Activity
The expected output is every entry, repeated word for word.

*** Begin section ***

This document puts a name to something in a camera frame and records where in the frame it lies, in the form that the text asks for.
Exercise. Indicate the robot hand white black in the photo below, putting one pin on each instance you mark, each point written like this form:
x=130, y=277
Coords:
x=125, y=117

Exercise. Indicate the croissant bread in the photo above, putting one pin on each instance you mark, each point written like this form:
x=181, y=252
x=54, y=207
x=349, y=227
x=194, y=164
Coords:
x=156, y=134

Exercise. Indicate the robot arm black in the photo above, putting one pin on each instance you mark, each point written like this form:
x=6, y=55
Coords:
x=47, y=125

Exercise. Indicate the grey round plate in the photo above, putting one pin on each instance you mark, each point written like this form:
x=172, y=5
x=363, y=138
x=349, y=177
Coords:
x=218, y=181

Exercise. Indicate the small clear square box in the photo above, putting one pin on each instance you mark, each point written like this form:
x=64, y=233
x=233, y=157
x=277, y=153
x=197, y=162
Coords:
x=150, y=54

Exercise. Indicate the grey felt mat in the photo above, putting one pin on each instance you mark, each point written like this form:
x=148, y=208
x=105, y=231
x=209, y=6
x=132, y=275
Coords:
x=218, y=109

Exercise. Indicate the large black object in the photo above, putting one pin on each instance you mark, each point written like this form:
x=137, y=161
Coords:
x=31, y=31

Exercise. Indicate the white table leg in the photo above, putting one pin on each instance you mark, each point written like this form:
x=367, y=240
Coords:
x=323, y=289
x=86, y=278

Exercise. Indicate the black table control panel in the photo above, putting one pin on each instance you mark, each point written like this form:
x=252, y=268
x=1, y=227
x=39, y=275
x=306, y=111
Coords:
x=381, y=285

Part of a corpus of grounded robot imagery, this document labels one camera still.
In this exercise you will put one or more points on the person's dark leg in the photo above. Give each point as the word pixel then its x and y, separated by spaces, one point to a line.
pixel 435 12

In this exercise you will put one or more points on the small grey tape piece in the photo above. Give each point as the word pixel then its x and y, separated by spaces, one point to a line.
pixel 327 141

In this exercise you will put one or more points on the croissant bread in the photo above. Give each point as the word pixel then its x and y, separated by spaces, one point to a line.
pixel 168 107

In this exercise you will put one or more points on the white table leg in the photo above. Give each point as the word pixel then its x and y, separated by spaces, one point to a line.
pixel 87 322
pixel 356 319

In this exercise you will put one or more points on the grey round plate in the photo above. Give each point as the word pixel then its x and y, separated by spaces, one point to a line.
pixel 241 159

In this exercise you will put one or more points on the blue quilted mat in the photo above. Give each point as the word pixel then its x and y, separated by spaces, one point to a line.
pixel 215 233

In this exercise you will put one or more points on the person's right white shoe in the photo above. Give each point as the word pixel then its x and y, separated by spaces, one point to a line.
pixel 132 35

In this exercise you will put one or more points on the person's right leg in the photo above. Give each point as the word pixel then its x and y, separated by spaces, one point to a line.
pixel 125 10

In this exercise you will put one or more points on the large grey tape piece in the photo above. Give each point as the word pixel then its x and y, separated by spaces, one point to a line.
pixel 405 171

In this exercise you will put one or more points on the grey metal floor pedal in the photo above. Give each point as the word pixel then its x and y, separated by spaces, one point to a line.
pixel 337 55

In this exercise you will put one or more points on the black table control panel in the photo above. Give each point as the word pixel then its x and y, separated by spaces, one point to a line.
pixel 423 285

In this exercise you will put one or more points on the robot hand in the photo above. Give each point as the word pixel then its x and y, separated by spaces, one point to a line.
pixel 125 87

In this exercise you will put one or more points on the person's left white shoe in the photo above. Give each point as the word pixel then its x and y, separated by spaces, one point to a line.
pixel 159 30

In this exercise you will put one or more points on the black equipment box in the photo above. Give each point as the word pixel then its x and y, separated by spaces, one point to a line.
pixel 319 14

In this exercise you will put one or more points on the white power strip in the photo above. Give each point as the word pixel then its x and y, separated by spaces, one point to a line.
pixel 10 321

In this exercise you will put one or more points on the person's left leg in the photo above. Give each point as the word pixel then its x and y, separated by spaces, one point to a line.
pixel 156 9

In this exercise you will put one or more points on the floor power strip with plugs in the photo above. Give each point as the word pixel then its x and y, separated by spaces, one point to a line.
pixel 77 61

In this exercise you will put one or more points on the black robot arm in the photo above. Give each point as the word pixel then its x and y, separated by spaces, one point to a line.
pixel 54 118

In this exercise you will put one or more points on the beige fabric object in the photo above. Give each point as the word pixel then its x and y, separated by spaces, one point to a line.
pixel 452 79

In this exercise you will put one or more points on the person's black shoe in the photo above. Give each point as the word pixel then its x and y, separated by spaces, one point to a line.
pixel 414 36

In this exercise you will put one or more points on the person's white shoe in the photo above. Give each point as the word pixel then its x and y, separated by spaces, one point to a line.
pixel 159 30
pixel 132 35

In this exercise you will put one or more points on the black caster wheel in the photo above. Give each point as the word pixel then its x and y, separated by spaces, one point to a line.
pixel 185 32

*** End section ***

Your response
This document puts a name to something in a camera frame and records where in the frame it lies, in the form that the text asks for.
Exercise. Indicate the robot hand white black in the photo below, putting one pin on each instance you mark, each point written like this form:
x=130, y=277
Coords:
x=125, y=117

Exercise. Indicate the croissant bread in the photo above, putting one pin on each instance you mark, each point written like this form:
x=181, y=252
x=54, y=207
x=349, y=227
x=194, y=164
Coords:
x=156, y=134

Exercise. Indicate the robot arm black in the photo above, putting one pin on each instance you mark, each point written like this form:
x=6, y=55
Coords:
x=47, y=125

Exercise. Indicate the grey round plate in the photo above, putting one pin on each instance you mark, each point written like this form:
x=172, y=5
x=363, y=138
x=349, y=177
Coords:
x=218, y=181

Exercise. Indicate the small clear square box in the photo above, putting one pin on each instance you mark, each point written like this form:
x=64, y=233
x=233, y=157
x=277, y=153
x=197, y=162
Coords:
x=150, y=54

Exercise. Indicate the grey felt mat in the photo above, putting one pin on each instance you mark, each point written like this form:
x=148, y=208
x=105, y=231
x=209, y=6
x=132, y=275
Coords:
x=218, y=109

Exercise. Indicate the large black object in the photo above, putting one pin on each instance you mark, each point written like this form:
x=137, y=161
Coords:
x=31, y=31

Exercise. Indicate the white table leg in the photo above, putting one pin on each instance you mark, each point written like this form:
x=367, y=240
Coords:
x=323, y=289
x=86, y=278

Exercise. Indicate the black table control panel in the photo above, putting one pin on each instance you mark, each point written like this form:
x=252, y=268
x=1, y=227
x=39, y=275
x=306, y=111
Coords:
x=381, y=285

Part of a corpus of grounded robot imagery, this document labels one camera still.
In this exercise you will put one or more points on the person's dark leg in the photo above. Give each point as the word pixel then its x and y, separated by spaces, one point to a line.
pixel 435 12

In this exercise you will put one or more points on the small grey tape piece in the photo above. Give each point as the word pixel then its x and y, separated by spaces, one point to a line.
pixel 327 141

In this exercise you will put one or more points on the croissant bread in the photo above. Give each point as the word pixel then its x and y, separated by spaces, one point to a line.
pixel 168 107

In this exercise you will put one or more points on the white table leg in the photo above. Give each point as the word pixel then its x and y, separated by spaces, one point to a line.
pixel 87 322
pixel 356 319

In this exercise you will put one or more points on the grey round plate in the photo above. Give each point as the word pixel then its x and y, separated by spaces, one point to a line.
pixel 241 159

In this exercise you will put one or more points on the blue quilted mat in the photo above. Give each point as the word pixel then its x and y, separated by spaces, one point to a line.
pixel 215 233

In this exercise you will put one or more points on the person's right white shoe in the photo above. Give each point as the word pixel then its x and y, separated by spaces, one point to a line.
pixel 132 35

In this exercise you will put one or more points on the person's right leg in the photo above. Give each point as the word pixel then its x and y, separated by spaces, one point to a line.
pixel 125 10

In this exercise you will put one or more points on the large grey tape piece in the photo above. Give each point as the word pixel then its x and y, separated by spaces, one point to a line.
pixel 405 171

In this exercise you will put one or more points on the grey metal floor pedal in the photo above. Give each point as the word pixel then its x and y, separated by spaces, one point to a line.
pixel 337 55

In this exercise you will put one or more points on the black table control panel in the photo above. Give each point as the word pixel then its x and y, separated by spaces, one point to a line.
pixel 423 285

In this exercise you will put one or more points on the robot hand in the photo above. Give each point as the word pixel then its x and y, separated by spaces, one point to a line.
pixel 125 87

In this exercise you will put one or more points on the person's left white shoe in the photo above. Give each point as the word pixel then its x and y, separated by spaces, one point to a line.
pixel 159 30

In this exercise you will put one or more points on the black equipment box in the photo above. Give each point as the word pixel then its x and y, separated by spaces, one point to a line.
pixel 319 14

In this exercise you will put one or more points on the white power strip in the photo above. Give each point as the word pixel then its x and y, separated by spaces, one point to a line.
pixel 10 321

In this exercise you will put one or more points on the person's left leg in the photo above. Give each point as the word pixel then its x and y, separated by spaces, one point to a line.
pixel 156 9

In this exercise you will put one or more points on the floor power strip with plugs in the photo above. Give each point as the word pixel then its x and y, separated by spaces, one point to a line.
pixel 77 61

In this exercise you will put one or more points on the black robot arm in the photo above. Give each point as the word pixel then its x and y, separated by spaces, one point to a line.
pixel 54 118

In this exercise you will put one or more points on the beige fabric object in the photo above. Give each point as the word pixel then its x and y, separated by spaces, one point to a line.
pixel 452 79

In this exercise you will put one or more points on the person's black shoe in the photo above. Give each point as the word pixel then its x and y, separated by spaces, one point to a line.
pixel 414 36

In this exercise you will put one or more points on the person's white shoe in the photo above. Give each point as the word pixel then its x and y, separated by spaces, one point to a line.
pixel 159 30
pixel 132 35

In this exercise you will put one or more points on the black caster wheel in the photo above. Give each point as the word pixel then its x and y, separated by spaces, one point to a line.
pixel 185 32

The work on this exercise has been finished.